## Problem
In the entries below, find every line with "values" and copy it.

## Collected data

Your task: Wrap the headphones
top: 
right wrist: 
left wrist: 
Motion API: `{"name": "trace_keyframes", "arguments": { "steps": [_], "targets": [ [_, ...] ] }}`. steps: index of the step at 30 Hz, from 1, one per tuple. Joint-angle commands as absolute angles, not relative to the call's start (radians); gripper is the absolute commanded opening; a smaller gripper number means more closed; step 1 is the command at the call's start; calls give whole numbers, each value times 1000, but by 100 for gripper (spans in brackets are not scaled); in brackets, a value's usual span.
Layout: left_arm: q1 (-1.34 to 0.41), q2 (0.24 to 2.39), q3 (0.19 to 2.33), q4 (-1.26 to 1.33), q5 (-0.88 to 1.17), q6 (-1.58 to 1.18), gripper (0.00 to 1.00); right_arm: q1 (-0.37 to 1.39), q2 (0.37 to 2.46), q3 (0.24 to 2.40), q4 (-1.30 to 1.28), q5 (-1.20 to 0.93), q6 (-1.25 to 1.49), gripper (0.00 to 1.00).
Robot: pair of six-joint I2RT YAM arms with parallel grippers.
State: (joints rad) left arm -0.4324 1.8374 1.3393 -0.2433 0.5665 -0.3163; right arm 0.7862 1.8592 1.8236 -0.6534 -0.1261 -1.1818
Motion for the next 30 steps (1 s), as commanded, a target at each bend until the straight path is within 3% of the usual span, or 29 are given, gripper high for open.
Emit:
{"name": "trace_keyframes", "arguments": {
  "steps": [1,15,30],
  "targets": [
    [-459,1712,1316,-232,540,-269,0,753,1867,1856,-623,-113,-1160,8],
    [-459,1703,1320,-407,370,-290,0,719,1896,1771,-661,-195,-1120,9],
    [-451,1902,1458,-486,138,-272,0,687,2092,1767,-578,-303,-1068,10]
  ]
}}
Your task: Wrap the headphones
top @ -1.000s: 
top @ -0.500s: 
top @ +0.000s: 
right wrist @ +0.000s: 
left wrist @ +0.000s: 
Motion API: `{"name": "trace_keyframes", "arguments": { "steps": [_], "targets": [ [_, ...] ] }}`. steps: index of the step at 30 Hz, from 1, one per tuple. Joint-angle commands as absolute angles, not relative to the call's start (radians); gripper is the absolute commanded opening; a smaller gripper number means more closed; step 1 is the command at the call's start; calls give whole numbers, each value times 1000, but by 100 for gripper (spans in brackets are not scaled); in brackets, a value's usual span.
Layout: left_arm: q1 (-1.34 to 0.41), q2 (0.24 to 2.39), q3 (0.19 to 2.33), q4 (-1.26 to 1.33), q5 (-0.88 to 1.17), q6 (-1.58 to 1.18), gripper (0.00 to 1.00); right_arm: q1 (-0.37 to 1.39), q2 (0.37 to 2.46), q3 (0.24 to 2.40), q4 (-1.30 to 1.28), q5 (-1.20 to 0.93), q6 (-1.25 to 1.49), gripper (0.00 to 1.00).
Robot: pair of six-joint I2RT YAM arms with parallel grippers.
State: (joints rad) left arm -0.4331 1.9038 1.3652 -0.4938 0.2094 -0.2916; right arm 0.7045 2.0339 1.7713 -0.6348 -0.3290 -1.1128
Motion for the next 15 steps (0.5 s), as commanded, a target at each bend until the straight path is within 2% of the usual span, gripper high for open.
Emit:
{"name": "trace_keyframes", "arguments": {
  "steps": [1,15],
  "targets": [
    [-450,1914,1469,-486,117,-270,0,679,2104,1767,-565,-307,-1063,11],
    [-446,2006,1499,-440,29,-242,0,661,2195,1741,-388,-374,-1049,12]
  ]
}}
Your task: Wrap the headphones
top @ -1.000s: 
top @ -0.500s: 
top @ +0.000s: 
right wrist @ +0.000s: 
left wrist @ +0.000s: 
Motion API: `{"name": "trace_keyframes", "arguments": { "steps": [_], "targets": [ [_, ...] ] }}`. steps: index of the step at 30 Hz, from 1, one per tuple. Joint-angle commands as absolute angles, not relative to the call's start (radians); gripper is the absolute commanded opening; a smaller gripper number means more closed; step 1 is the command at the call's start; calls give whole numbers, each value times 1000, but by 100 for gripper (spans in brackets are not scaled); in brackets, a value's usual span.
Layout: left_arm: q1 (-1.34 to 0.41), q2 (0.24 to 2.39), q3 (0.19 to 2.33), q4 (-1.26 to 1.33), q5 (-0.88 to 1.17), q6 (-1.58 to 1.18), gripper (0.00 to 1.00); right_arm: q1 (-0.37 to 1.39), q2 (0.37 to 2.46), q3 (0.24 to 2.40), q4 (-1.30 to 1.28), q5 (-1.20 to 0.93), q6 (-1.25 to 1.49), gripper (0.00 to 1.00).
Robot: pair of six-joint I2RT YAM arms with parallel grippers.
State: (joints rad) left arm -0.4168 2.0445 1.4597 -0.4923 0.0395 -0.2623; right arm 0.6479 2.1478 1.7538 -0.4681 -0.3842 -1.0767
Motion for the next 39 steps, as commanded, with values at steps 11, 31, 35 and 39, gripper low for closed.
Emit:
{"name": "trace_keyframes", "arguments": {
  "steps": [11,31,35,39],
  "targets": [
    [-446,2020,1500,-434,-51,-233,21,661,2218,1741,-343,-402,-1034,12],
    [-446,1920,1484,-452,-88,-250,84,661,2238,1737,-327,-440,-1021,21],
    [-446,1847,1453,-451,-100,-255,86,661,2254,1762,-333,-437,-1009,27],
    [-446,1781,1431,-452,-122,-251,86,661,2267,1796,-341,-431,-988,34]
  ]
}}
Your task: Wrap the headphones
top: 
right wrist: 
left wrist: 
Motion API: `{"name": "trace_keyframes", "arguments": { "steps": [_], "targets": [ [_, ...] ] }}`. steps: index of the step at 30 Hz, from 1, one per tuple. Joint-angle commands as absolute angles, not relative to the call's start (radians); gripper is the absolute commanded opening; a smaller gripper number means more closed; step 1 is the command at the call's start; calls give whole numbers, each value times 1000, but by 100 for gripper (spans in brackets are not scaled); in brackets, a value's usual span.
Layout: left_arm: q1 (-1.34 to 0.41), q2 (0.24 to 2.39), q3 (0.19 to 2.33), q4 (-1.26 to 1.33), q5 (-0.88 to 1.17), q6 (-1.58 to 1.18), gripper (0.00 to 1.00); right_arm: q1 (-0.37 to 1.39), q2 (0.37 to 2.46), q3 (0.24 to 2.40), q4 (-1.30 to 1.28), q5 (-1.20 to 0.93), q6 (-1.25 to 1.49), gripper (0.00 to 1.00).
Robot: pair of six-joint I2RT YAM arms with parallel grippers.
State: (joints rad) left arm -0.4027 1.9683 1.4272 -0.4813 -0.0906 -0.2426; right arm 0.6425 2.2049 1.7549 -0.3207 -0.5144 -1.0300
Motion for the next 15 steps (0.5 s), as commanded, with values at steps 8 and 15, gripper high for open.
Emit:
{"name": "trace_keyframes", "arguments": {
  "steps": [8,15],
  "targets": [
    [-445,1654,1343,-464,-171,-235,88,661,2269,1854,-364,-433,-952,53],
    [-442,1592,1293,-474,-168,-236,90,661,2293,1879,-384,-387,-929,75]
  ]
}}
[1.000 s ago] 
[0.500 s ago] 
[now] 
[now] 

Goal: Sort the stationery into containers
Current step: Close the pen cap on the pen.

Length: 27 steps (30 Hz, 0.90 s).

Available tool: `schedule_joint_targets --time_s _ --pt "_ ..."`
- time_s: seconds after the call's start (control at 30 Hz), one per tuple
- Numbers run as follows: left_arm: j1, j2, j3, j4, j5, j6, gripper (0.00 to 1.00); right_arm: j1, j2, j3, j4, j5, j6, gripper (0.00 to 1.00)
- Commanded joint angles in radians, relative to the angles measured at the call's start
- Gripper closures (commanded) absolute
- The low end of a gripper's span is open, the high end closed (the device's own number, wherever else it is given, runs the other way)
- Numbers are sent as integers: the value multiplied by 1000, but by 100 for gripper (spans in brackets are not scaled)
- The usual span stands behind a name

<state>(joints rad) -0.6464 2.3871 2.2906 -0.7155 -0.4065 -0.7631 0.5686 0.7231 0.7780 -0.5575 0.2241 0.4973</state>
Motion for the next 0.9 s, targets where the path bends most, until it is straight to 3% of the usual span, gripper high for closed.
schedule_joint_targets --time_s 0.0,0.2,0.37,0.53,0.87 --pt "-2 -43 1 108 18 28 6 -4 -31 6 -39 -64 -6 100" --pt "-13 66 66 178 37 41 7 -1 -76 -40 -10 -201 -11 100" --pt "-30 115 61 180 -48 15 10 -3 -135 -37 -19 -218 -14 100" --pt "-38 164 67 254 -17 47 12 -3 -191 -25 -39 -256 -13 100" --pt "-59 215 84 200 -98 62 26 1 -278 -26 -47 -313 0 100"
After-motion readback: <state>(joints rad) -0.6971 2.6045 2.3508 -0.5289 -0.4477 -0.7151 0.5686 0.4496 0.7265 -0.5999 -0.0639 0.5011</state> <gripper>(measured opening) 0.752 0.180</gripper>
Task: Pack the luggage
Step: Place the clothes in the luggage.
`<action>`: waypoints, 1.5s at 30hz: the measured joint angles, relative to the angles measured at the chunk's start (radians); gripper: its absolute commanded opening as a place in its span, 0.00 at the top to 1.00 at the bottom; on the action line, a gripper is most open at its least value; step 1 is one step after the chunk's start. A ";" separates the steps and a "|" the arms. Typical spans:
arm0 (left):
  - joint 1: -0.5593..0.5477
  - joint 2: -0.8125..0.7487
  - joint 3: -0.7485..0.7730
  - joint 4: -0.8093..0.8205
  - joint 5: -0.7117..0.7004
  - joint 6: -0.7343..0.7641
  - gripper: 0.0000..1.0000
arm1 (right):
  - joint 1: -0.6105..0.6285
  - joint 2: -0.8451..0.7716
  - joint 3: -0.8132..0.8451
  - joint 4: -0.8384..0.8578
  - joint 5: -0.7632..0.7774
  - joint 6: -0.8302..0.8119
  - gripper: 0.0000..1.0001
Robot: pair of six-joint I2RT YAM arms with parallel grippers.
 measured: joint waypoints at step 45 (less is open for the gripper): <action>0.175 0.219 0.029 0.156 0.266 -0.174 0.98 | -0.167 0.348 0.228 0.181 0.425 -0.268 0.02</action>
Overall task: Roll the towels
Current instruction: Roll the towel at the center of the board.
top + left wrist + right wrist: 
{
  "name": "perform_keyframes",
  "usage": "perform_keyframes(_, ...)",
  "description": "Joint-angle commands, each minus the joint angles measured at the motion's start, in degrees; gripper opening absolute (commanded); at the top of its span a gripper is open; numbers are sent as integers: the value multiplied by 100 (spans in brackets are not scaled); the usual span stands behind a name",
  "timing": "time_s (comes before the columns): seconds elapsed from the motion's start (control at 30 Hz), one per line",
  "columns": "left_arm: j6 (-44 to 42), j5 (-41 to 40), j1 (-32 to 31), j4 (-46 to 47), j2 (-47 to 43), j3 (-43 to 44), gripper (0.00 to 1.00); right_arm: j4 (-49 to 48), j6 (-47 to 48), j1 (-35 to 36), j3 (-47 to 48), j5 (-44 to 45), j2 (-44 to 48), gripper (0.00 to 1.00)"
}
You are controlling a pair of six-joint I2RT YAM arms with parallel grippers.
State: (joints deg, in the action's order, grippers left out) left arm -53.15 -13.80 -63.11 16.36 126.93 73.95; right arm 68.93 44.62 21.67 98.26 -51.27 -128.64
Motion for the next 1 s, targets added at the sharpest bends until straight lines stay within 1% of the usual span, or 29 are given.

## Finished exercise
Motion for the next 39 steps, as commanded, with values at steps 11, 31, 35 and 39, gripper low for closed.
Motion for the next 15 steps (0.5 s), as commanded, with values at steps 8 and 15, gripper high for open.

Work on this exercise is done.